In Layman v. Chacon, 2014 U.S. Dist. LEXIS 50804 (ND TX, April 11, 2014), a Texas federal district court dismissed an inmate's complaint that some of his religious materials were confiscated when they were improperly stored.

In Miles v. Guice, 2014 U.S. Dist. LEXIS 51507 (ED NC, April 10, 2014), a North Carolina federal district court allowed an inmate to move ahead, but denied a temporary restraining order, in plaintiff's suit seeking recognition of Nations of Gods and Earth as a religion and accommodation of his religious diet and other practices.

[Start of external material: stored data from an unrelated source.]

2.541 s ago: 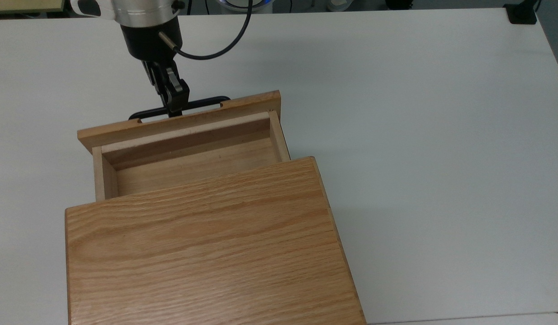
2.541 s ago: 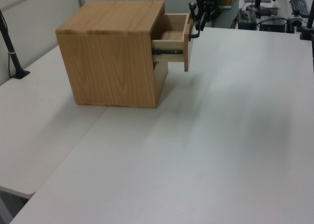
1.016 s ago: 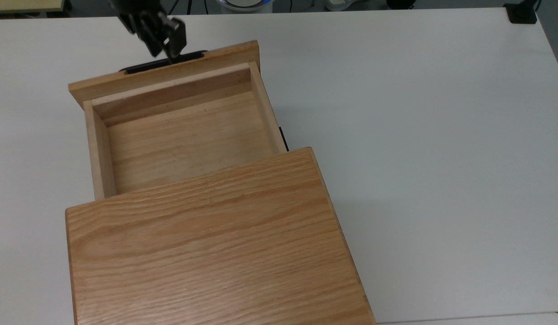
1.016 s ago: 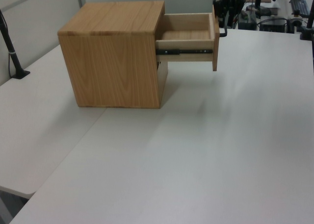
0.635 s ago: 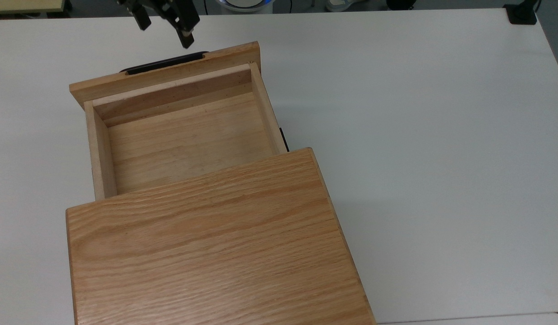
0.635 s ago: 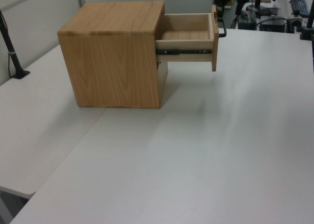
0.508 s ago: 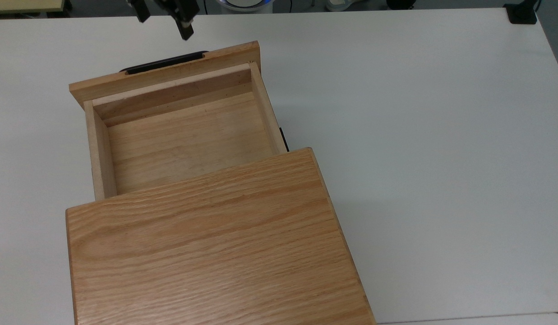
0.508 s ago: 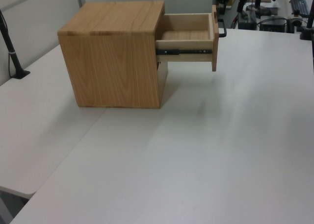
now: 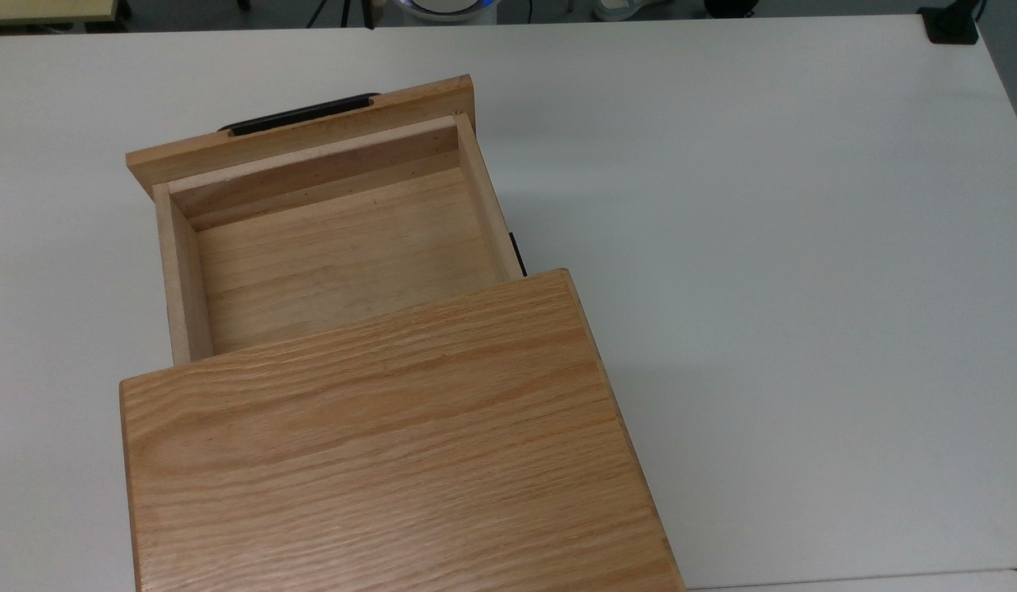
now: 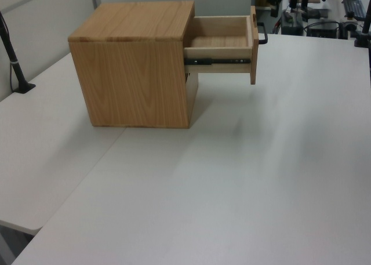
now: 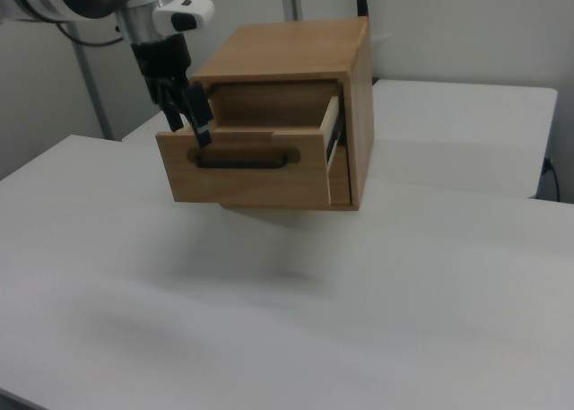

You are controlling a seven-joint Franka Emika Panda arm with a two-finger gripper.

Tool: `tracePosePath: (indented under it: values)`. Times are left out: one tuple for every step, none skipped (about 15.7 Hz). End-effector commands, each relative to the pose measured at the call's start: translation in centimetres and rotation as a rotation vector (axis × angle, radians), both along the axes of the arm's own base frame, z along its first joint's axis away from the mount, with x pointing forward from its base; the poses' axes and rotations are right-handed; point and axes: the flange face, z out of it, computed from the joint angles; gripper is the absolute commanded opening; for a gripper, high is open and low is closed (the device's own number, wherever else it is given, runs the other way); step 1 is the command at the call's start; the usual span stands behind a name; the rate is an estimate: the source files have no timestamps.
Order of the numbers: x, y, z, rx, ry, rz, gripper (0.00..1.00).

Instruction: Open the drawer by sliding it

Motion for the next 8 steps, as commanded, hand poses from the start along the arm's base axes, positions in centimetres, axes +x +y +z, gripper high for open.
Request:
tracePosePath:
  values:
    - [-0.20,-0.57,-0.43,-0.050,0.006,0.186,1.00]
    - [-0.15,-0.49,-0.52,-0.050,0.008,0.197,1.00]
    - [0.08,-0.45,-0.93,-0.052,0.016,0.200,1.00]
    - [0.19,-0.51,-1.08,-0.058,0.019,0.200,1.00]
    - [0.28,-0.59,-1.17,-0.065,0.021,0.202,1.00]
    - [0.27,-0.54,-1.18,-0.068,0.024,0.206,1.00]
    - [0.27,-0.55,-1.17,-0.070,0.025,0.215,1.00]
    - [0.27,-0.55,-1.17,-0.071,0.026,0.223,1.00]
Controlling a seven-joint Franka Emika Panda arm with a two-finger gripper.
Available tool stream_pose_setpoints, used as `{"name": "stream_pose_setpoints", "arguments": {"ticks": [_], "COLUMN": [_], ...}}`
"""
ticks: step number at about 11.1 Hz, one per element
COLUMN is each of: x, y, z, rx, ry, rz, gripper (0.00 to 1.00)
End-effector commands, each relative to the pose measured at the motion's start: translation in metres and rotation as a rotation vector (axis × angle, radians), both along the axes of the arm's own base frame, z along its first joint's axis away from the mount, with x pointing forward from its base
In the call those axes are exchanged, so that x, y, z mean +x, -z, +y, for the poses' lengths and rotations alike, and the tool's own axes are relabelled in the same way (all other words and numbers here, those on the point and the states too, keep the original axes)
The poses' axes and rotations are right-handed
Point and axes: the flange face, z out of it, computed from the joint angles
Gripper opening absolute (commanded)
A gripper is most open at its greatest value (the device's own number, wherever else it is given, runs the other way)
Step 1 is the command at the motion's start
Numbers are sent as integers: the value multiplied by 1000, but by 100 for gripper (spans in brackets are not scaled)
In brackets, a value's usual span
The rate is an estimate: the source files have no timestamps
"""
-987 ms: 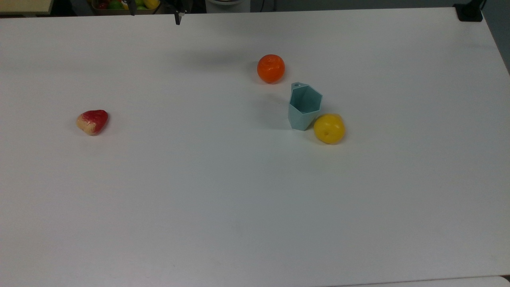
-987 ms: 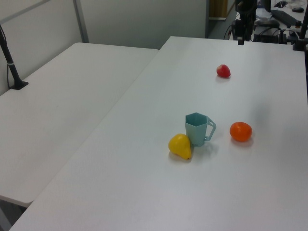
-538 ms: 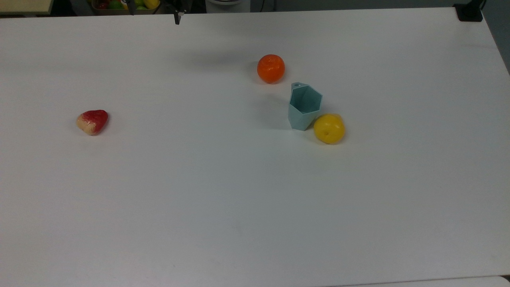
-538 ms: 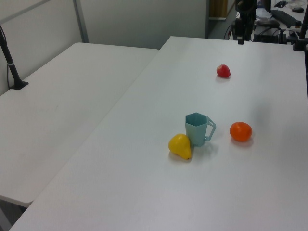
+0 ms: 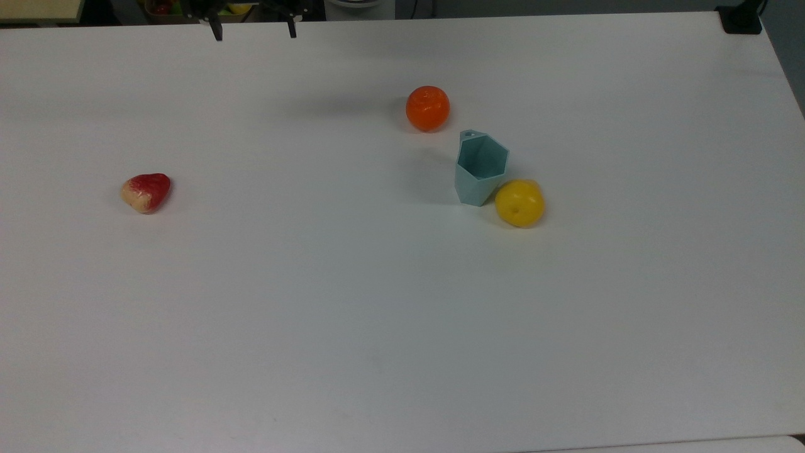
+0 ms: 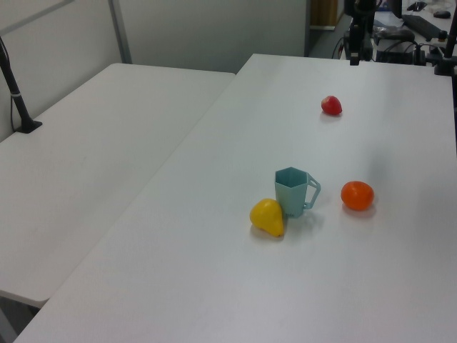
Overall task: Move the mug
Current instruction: 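Move the open gripper down toward the teal mug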
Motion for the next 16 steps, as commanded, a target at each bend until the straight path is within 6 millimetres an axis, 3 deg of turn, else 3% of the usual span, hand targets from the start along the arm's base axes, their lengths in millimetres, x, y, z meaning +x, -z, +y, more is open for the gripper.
{"name": "stream_pose_setpoints", "arguments": {"ticks": [1,3,5,7,10,13,15,16], "x": [11,17,22,27,15,2,1,-2], "y": [6,31,64,101,136,156,163,173], "z": [55,102,163,199,229,258,263,275], "rx": [26,20,12,18,14,9,7,2], "ry": [-160,-92,-129,-156,-208,-197,-204,-212], "rz": [30,59,79,33,49,49,58,76], "gripper": [100,100,100,96,96,96,93,91]}}
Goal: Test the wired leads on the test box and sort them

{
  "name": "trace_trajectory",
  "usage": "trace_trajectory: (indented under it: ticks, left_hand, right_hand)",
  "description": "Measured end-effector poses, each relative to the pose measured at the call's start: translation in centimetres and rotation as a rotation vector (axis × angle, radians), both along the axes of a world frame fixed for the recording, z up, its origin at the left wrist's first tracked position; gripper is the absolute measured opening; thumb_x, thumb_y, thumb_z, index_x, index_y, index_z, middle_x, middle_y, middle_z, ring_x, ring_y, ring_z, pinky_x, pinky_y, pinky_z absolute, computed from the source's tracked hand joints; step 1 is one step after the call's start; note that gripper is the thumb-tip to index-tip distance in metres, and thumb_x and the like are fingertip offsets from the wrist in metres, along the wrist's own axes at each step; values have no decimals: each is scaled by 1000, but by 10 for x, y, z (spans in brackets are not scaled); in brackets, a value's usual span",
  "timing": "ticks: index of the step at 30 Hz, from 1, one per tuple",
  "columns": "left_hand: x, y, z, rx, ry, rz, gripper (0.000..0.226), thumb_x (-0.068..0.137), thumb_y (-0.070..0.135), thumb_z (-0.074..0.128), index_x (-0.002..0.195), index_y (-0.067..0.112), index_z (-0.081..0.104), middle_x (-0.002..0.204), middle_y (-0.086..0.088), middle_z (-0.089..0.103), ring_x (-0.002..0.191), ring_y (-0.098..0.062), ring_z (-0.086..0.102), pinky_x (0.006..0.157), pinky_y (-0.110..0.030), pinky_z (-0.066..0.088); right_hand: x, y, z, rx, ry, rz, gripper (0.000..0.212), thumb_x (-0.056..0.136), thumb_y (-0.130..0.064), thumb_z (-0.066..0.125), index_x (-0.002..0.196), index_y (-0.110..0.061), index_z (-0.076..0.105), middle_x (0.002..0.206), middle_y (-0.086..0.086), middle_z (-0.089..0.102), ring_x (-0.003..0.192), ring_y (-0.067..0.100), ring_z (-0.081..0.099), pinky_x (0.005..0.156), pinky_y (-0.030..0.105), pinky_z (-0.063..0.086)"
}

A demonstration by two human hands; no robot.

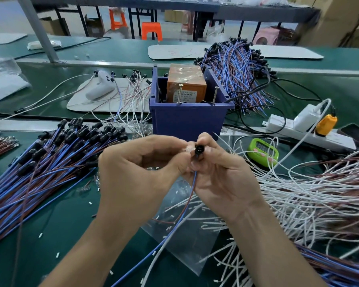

In Rossi v. Fischer, 2014 U.S. Dist. LEXIS 52068 (SD NY, April 15, 2014), a New York federal district court adopted a magistrate's recommendations (2014 U.S. Dist. LEXIS 52146, March 31, 2014) and refused to grant a Rastafarian inmate a preliminary injunction to allow a group Rastafarian celebration on April 21 after prison authorities agreed to excuse plaintiff from work that day and serve him a vegetarian meal.

In Johnson v. Hicks, 2014 U.S. Dist. LEXIS 54239 (ED CA, April 17, 2014), a California federal magistrate judge held that an inmate's complaint that his religious materials were confiscated should be dismissed, with leave to amend, since he had not alleged any facts indicating that this substantially burdened his religious exercise.

In Villalobos v. Bosenko, 2014 U.S. Dist. LEXIS 54280 (ED CA, April 16, 2014), a California federal magistrate judge dismissed, but with leave to file an amended complaint, a Buddhist inmate's claim that he was denied a vegetarian diet.